Me ne sono andato da Boston senza avvisarla.  Della mia partenza ne sono a conoscenza solo i suoi zii, e nessun altro.
Non ho voluto riferirle che sarei partito quanto prima, perché non mi andava di vedere nei suoi occhi tristezza, né tanto o meno qualche traccia di lacrime.
Nonostante tutto tra di noi si sia rotto, ma so per certo che non è mai finito.  Qualcosa c'è ancora.  Quel che un giorno era un amore grande, esiste ancora, bisogna solo trovarlo.
Sono tornato a Londra per sbrigare delle carte. 
Sono stato ingaggiato dalla sua famiglia per fare delle ricerche su suo padre, mancheranno ancora poche ore e finalmente saprò la verità.
Da qualche giorno a questa parte, facendo delle ricerche, o come il sospetto che la morte della madre di Tamara sia stata causata da un infarto, a causa di una forte depressione per qualcosa che solo lei sa. 

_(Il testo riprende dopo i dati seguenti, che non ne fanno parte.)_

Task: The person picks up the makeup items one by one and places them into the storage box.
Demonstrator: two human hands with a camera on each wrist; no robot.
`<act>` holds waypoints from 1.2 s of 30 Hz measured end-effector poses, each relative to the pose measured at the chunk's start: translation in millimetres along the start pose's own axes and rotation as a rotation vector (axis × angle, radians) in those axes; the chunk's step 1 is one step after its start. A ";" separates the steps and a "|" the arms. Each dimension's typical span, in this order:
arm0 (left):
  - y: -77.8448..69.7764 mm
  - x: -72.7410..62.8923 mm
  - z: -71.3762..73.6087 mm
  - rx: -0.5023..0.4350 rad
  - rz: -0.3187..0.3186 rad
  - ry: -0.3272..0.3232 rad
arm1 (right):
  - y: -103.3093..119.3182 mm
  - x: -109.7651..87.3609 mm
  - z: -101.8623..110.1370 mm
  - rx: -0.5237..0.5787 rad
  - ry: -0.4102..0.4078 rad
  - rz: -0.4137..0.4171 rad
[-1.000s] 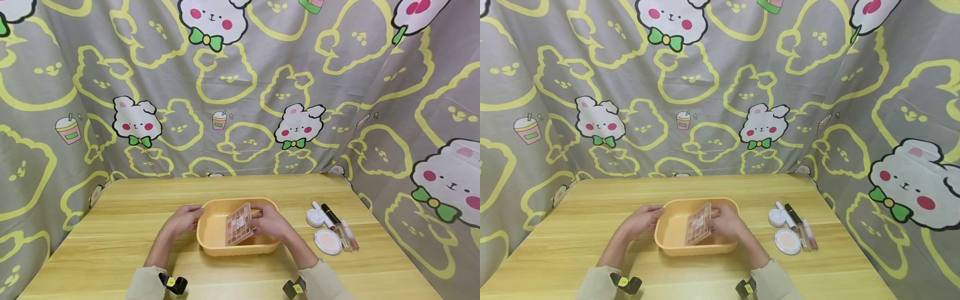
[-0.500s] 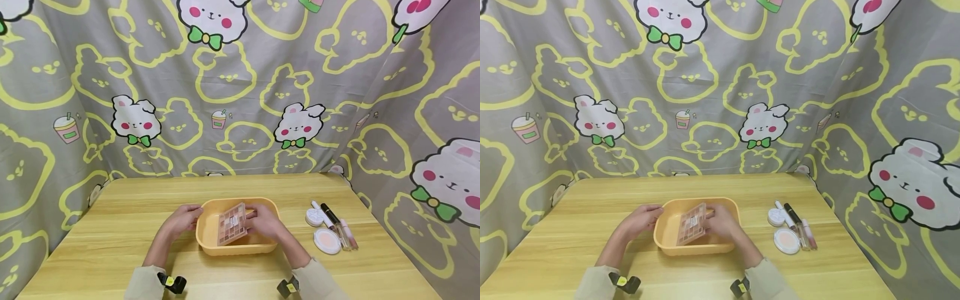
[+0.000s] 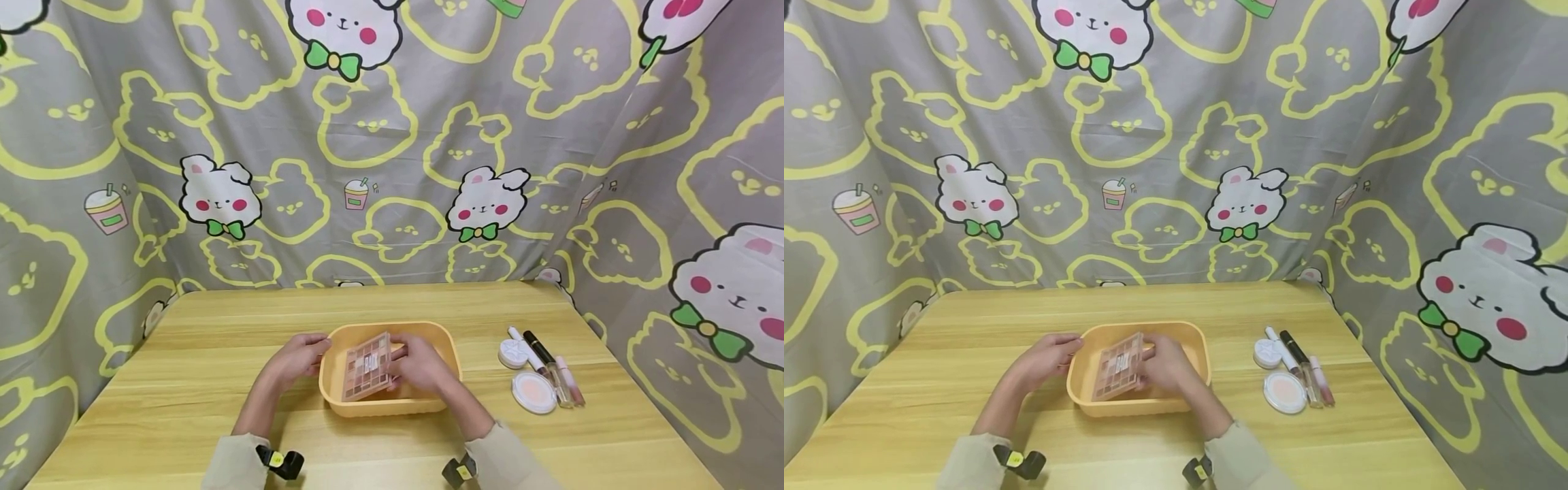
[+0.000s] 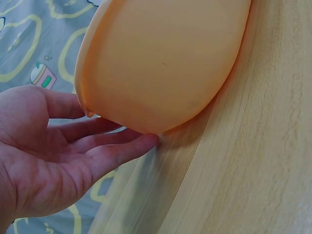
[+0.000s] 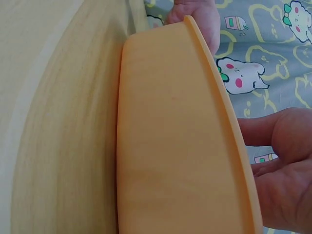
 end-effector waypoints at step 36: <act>0.6 -0.8 -0.4 0.015 0.011 -0.016 | -4.5 -0.5 -8.7 -0.130 -0.015 -0.041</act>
Point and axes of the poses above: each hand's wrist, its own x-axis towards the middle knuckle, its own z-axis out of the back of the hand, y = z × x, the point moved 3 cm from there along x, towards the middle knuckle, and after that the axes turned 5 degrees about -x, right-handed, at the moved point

Da come penso di aver capito, suo marito la ricattava, siccome lei era venuta a conoscenza della sua relazione con una ragazza più giovane.  Ricatti e violenze, sarebbero stati parte della causa della sua morte.
Tutti i miei sospetti prenderanno finalmente vita non appena arriveranno quelle maledette carte, e potrò dire di avercela fatta nel mio intento, ovvero quello di buttarlo in cella,  ovunque esso sia.
Mentre sono nel mio studio ad attendere che arrivino le carte, a scuotere i miei pensieri è proprio il cellulare.
"Pronto?"
"Sono io" dall'altra parte riconosco la sua voce.  Una voce debole, fievole, quasi come se fosse un sussurro.
"È successo qualcosa Tamara?" cerco di mantenere un tono sicuro e tranquillo, ma sono tutto al di fuori che tranquillo in questo momento.
Sentire la sua voce mi fa sempre un certo effetto, soprattutto quando è così triste per chissà quale ragione.
"Ho saputo, perché non me lo hai detto?" sputa d'un tratto. 
Mi immagino la sua espressione, triste e con le lacrime agli occhi, ma nonostante tutto non lo fa percepire...
"Cosa potevo dirti Tamara?  Non siamo più niente, non è mio diritto avvisarti dove vado, quando e con chi" 
Dall'altra parte la sua voce si è frenata, percepisco solo il suo respiro e i suoi sospiri.
"L'ho fatto per non farti stare male.  Oramai il mio posto è qui, io ho una vita qui a Londra, e siccome non mi vuoi più nella tua, e neanche in quella di mia figlia, è giusto sia così" prendo parola.
In fondo ciò che ho detto è vero, stare li mi avrebbe fatto solo del male.
"Sai bene come ci eravamo lasciati l'ultima volta.  Come puoi far finta di nulla dopo quello che è successo?" Questa volta il suo tono è alterato, pieno di rabbia.
Come dimenticare l'ultima volta che ci siamo visti?  Noi due siamo come fuoco e paglia, come benzina e fiamma.. Non appena siamo vicini, bruciamo.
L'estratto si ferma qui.